49 Full Circle, 1 Why did work on sparse signal recovery solve problem in robust regression? Duality of Sparsity and Robustness Explicit link between solutions of Lasso with p > n and Huber with p < n. Identity between estimating sparsely nonzero vector and uncovering outliers in a linear relation.
50 (Lasso λ ) 1 p min β R p 2 Ỹ Xβ λ β i, (14) i=1 (Huber λ ) min ϑ R p n ρ H (Y i X i, ϑ ; λ) (15) i=1 Let X be a matrix with orthonormal rows such that XX = 0, i.e. null( X) = image(x), (16) finally, set Ỹ = XY. Proposition. With problem instances (Y, X ) and (Ỹ, X) related as above, the optimal values of the Lasso problem (Lasso λ ) and the Huber problem (Huber λ ) are identical.

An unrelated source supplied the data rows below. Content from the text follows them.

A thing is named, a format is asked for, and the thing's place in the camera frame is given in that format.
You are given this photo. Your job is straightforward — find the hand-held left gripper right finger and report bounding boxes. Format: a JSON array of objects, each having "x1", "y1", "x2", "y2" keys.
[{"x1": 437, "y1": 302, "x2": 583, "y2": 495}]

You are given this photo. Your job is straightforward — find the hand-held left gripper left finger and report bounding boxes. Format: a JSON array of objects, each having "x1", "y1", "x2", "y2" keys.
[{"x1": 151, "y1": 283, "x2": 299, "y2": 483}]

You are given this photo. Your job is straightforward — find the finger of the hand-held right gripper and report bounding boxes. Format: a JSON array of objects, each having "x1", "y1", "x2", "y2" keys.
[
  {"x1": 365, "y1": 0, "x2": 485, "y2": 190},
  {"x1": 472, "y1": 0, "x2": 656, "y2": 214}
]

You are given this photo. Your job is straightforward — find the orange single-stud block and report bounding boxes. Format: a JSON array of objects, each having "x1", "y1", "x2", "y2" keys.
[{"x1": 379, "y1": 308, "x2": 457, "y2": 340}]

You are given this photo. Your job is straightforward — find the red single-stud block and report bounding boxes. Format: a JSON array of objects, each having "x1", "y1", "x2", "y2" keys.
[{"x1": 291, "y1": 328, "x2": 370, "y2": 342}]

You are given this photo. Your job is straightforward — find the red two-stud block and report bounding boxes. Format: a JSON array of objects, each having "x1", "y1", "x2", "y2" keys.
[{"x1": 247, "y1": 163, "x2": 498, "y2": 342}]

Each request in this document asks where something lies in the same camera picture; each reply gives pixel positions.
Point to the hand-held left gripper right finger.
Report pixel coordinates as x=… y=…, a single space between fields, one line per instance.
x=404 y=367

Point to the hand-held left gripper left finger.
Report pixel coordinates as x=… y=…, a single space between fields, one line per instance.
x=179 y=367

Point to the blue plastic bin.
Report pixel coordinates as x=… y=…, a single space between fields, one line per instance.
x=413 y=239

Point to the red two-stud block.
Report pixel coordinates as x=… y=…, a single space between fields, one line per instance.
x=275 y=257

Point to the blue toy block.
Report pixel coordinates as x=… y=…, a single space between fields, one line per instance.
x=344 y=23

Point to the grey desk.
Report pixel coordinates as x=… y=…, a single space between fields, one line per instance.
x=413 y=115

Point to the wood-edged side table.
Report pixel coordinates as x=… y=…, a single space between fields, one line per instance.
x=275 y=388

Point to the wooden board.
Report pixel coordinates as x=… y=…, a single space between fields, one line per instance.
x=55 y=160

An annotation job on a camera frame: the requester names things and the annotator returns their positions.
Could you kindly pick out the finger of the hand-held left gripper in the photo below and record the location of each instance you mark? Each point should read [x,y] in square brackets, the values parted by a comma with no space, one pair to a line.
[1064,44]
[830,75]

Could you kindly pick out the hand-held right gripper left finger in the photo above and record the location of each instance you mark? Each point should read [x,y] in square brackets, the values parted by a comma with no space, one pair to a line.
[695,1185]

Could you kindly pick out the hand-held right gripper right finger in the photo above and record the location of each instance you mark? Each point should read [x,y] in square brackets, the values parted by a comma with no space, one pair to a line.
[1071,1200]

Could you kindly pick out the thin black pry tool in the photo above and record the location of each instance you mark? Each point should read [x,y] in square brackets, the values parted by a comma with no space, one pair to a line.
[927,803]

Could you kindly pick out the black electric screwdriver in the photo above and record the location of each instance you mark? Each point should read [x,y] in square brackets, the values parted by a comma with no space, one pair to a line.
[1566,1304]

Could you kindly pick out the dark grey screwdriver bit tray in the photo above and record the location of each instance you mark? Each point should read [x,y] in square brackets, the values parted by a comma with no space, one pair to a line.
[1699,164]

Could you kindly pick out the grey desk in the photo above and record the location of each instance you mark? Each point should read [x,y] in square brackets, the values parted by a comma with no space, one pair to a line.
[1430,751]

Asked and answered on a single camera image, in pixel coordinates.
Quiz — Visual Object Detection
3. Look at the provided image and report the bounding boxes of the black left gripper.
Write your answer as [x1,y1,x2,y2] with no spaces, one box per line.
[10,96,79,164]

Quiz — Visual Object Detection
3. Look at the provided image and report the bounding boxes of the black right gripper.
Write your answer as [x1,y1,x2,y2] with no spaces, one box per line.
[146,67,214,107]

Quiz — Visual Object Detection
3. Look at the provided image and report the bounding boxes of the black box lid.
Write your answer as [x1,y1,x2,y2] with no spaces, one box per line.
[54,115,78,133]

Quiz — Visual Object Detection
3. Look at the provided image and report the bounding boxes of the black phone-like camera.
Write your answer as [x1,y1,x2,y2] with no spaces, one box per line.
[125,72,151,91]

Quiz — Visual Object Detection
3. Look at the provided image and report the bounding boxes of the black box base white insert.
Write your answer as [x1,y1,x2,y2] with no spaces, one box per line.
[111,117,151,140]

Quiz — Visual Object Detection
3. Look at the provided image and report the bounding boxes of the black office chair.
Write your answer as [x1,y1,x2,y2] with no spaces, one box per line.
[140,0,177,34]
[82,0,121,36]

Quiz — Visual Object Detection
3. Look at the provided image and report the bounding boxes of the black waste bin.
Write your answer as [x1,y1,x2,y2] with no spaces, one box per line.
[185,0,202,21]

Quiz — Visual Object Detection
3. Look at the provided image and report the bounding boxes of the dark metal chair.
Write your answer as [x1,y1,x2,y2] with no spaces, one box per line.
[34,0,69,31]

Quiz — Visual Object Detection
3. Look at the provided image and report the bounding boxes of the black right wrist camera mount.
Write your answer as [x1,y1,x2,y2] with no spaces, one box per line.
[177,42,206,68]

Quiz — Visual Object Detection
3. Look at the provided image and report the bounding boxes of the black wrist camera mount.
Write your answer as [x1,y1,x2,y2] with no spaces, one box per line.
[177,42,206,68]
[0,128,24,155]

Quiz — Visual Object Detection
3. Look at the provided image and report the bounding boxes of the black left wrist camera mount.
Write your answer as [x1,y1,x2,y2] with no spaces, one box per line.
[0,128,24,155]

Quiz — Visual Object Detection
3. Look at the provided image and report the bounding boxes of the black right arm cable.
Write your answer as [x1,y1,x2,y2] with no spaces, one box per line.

The solutions of the two problems are in one-one-relation. In particular, we have θ = (X T X) 1 X T (Y β). (17) (numerous references: e.g. Art Owen/IPOD & earlier)
51 Full Circle, 3 Isometry between performance of Lasso in ε-sparse regression problem, p > n Huber (M)-estimation in ε-contaminated data, p < n
52 Two Scalar Minimax problems Huber (1964) Minimax problem: v(ε) = min λ sup{v (ψ λ, F ) : F = (1 ε)φ + εh} H Here ψ λ is Huber ψ capped at λ, Φ is N(0, 1) Minimax MSE under sparse means (DLD & Johnstone, 1992) m(ε) = inf sup E F (η λ (X + Z) X ) 2 : X (1 ε)ν 0 + εh λ H Here η λ is soft-thresholding at λ, ν 0 is point mass at zero.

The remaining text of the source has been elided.